:: ABOUT THIS TASK ::
Word for word, transcribe the data below from the line with "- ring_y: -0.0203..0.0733" to the line with "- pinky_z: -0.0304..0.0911", keeping both of those lines.
# # # # # # #
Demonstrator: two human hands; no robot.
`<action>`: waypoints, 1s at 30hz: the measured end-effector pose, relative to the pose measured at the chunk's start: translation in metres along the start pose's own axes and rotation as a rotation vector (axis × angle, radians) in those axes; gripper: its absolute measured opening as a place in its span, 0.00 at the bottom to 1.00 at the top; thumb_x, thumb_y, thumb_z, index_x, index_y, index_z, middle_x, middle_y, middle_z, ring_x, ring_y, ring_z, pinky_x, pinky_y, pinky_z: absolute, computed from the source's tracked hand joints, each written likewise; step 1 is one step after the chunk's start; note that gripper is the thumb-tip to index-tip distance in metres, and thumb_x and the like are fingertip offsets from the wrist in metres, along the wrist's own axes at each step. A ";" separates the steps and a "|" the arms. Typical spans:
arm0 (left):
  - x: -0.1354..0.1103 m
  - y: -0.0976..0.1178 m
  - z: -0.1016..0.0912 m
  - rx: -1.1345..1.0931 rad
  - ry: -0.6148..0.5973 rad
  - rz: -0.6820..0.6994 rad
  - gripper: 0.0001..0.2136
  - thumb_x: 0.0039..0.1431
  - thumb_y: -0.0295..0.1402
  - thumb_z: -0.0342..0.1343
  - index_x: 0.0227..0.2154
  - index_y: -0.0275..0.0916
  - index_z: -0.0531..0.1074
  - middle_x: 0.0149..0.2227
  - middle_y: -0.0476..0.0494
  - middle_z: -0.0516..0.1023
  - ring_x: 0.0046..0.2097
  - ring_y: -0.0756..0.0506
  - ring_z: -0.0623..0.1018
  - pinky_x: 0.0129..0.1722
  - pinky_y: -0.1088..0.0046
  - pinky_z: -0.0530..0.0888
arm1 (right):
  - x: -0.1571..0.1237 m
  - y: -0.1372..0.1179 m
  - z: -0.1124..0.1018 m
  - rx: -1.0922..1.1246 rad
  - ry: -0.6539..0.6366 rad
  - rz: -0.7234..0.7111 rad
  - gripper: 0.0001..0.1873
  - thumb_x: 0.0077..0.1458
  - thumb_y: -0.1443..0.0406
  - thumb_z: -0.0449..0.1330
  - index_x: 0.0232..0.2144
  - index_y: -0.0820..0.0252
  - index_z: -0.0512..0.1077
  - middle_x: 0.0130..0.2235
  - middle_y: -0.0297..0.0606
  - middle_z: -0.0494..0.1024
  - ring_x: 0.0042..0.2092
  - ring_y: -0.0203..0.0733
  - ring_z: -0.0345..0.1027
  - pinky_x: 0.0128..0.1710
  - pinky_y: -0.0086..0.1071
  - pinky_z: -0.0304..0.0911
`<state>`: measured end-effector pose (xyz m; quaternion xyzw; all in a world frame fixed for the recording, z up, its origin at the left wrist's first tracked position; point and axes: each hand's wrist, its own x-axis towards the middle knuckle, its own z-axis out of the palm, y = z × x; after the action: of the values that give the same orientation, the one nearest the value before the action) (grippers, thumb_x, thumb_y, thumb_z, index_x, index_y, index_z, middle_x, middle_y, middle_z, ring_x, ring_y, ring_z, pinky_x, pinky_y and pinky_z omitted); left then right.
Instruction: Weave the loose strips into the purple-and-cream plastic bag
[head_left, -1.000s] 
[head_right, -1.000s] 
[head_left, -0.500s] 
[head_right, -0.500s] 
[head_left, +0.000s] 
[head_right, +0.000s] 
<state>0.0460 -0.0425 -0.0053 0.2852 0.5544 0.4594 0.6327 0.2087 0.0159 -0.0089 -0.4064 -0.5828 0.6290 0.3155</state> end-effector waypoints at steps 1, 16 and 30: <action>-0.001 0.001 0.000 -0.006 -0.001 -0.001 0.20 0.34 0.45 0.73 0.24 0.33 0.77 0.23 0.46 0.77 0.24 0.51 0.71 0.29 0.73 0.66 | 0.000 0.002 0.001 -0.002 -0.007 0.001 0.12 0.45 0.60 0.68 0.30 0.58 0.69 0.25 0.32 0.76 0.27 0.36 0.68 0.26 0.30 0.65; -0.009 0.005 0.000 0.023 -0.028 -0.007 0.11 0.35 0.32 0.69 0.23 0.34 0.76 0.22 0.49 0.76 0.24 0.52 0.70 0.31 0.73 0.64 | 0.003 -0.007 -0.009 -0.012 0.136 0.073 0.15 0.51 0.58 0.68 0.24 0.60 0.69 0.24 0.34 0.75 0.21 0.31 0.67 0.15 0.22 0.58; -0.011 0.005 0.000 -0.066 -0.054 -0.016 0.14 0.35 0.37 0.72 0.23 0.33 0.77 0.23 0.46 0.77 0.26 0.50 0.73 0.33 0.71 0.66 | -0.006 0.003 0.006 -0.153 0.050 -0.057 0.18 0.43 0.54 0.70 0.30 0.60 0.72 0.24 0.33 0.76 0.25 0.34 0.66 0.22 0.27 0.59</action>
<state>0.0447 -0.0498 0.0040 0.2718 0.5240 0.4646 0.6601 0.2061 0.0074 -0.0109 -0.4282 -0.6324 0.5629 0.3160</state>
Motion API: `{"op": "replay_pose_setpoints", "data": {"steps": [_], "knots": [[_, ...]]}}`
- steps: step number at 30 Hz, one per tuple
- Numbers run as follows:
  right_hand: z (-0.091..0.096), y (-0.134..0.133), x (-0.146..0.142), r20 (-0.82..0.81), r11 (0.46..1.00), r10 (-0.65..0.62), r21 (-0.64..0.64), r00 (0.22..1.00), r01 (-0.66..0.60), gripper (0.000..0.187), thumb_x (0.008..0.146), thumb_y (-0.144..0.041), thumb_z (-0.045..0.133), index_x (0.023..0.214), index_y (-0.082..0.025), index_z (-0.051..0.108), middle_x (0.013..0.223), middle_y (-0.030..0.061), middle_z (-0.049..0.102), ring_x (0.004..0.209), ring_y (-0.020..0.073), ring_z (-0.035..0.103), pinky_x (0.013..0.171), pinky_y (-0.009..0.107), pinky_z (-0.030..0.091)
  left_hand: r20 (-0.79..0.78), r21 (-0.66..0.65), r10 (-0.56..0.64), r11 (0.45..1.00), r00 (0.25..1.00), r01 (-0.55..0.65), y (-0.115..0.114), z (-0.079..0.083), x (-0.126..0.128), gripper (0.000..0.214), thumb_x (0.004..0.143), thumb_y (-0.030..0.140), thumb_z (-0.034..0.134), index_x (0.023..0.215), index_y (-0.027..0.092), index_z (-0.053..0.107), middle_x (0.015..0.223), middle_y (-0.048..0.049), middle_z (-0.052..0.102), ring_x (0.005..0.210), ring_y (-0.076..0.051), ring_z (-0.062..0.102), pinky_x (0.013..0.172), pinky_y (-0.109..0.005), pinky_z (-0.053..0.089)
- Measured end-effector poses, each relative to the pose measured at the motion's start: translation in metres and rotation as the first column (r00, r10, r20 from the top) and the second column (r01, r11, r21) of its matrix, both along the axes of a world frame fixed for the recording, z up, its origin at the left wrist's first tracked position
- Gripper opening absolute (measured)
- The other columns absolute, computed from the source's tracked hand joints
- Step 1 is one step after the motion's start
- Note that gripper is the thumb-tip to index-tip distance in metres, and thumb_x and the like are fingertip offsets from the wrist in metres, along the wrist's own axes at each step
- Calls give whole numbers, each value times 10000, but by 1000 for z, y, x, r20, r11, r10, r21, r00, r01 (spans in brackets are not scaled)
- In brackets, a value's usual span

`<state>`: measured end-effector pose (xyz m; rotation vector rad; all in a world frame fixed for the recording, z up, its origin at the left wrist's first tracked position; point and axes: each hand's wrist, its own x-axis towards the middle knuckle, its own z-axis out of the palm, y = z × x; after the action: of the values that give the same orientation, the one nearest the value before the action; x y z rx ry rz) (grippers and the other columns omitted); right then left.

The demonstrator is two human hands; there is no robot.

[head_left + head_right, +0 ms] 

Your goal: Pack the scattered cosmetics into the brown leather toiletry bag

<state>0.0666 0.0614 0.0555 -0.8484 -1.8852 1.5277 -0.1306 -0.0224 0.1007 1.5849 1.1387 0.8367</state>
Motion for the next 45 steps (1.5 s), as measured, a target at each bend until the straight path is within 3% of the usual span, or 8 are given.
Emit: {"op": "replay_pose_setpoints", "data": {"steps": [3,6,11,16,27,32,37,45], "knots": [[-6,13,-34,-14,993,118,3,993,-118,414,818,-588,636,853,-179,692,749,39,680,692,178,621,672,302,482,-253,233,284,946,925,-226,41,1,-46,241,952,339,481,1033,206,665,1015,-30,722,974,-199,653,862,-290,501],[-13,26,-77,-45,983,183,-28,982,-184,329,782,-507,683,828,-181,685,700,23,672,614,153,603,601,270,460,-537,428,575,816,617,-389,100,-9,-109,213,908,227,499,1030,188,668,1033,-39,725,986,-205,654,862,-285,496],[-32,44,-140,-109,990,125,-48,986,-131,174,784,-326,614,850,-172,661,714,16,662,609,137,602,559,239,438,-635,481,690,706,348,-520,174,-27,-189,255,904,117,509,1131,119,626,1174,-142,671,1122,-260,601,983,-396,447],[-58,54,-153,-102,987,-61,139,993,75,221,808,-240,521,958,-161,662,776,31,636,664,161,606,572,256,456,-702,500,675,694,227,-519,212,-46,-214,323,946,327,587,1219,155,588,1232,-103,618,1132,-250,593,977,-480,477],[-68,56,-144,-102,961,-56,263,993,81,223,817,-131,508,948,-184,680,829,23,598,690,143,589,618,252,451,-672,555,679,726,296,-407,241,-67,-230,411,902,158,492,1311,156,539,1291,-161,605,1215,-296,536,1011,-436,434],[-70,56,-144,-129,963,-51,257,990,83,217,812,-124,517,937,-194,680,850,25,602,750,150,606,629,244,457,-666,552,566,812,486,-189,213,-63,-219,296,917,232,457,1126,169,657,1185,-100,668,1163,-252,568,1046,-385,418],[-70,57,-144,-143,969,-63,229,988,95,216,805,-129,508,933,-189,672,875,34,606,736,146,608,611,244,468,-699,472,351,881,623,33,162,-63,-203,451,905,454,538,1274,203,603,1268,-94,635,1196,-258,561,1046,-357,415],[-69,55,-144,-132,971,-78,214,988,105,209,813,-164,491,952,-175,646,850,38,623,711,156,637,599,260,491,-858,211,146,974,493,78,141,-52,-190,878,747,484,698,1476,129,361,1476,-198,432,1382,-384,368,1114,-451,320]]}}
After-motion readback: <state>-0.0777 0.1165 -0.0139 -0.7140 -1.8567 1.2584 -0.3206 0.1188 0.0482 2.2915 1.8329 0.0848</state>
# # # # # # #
:: ANSWER SPACE ::
  - ring_y: -0.0203..0.0733
  - ring_z: -0.0345..0.1027
  - pinky_x: 0.0128..0.1710
  - pinky_y: -0.0086..0.1071
  - pinky_z: -0.0304..0.0911

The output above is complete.